Guest speaker Han Shiyuan, Senior Risk Control Director at Baorong Cloud Innovation, shares a complete credit‑risk strategy framework, including the evolution from simple rule‑based decisions to sophisticated data‑driven models.
Background : The consumer‑credit market has moved from rapid growth to a slowdown, with rising household debt and loan‑default rates, prompting a shift from asset‑driven profit to loss‑reduction and cost‑control.
1.1 Consumer Credit Industry Background
The market now faces consumption downgrade, slower retail growth, higher debt ratios, and increasing non‑performing loan ratios, requiring finer‑grained risk control.
1.3 Traditional Scoring‑Card Development Process
1) Define objectives and business rules; 2) Integrate and clean data (personal ID, phone, bank card, transaction records); 3) Engineer features and perform variable binning; 4) Select features using statistical significance, IV, and clustering; 5) Tune models by maximizing KS; 6) Evaluate stability with KS and PSI; 7) Check multicollinearity (VIF>5) and model stability (PSI<0.1).
1.4 Machine‑Learning Model Development Process
Machine‑learning pipelines involve less manual rule intervention, lower interpretability, and focus on hyper‑parameter tuning to avoid over‑fitting.
2.1 Pre‑loan Risk Control Process Design
The goal is to identify high‑risk points (fraud, high‑risk users) while reducing cost and improving efficiency. Example workflows from a major bank illustrate identity verification, blacklist checks, cost‑effective intent verification, and integration of People’s Bank rules with third‑party data.

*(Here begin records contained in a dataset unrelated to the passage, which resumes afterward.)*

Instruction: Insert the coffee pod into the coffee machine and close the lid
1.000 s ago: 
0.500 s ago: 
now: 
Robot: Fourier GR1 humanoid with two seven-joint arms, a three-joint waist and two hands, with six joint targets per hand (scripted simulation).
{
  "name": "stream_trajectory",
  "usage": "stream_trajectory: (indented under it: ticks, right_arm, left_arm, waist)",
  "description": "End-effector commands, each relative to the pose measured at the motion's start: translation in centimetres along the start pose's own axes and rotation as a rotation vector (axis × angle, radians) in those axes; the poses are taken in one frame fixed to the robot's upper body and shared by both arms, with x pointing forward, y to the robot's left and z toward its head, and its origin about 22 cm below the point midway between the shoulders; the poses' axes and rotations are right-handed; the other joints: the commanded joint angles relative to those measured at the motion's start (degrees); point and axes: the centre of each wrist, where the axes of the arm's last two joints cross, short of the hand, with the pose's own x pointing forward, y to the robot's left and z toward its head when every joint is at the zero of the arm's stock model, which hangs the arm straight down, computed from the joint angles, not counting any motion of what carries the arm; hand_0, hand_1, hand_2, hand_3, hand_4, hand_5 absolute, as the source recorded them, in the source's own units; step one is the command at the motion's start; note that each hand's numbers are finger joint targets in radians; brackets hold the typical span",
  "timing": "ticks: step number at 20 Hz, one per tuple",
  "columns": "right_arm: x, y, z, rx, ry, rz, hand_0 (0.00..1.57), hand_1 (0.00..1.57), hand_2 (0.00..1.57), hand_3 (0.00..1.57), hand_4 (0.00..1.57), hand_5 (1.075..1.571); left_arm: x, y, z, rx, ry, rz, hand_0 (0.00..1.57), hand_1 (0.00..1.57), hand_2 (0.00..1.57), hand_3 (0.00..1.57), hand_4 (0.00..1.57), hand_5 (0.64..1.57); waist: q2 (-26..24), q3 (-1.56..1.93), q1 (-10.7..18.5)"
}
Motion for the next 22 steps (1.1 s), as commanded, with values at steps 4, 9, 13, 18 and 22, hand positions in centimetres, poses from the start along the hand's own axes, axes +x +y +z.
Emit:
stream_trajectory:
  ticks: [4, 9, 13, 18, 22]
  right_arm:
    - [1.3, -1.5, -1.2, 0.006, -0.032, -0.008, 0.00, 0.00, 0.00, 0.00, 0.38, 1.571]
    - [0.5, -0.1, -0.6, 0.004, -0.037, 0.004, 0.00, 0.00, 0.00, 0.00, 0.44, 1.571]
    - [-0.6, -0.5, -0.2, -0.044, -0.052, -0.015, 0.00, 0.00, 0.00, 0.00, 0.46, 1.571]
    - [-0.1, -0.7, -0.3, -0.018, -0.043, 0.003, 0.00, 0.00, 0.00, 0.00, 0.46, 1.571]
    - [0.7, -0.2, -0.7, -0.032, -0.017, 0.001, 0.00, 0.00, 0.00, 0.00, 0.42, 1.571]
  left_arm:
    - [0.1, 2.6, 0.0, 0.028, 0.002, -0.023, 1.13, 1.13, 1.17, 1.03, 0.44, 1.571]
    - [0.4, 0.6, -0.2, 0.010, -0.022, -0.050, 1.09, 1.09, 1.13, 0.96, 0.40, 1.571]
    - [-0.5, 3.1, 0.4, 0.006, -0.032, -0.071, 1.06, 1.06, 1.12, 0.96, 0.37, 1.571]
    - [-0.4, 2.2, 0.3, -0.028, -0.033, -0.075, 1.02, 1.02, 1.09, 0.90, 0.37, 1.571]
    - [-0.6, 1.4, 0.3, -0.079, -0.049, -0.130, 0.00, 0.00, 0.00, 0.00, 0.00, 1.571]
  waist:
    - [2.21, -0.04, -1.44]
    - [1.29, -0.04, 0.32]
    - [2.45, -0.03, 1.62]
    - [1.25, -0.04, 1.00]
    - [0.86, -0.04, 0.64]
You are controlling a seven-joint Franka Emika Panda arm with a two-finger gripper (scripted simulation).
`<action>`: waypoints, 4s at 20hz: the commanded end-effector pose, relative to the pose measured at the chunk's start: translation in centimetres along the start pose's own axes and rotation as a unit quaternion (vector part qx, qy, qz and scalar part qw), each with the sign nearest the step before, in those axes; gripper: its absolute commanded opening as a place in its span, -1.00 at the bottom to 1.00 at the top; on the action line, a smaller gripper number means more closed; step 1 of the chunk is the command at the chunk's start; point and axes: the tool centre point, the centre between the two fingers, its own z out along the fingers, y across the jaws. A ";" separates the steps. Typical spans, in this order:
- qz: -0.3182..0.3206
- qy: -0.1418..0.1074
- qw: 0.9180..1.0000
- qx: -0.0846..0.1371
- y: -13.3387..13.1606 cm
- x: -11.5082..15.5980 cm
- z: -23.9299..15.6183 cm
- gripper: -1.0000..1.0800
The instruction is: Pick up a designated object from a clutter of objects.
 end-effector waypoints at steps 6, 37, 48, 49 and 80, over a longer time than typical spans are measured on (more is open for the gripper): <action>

2.2 Rate and Limit Strategies
After scoring, bad‑loan rates per score segment are used to set appropriate interest rates and credit limits. Formulas relate amount (A), expected return (r), and bad‑loan rate (p) for each segment.
Limit optimization assumes stable bad‑loan ratios across score bands and uses a sigmoid function to replace step functions, adjusting limits based on income, assets, and cash flow.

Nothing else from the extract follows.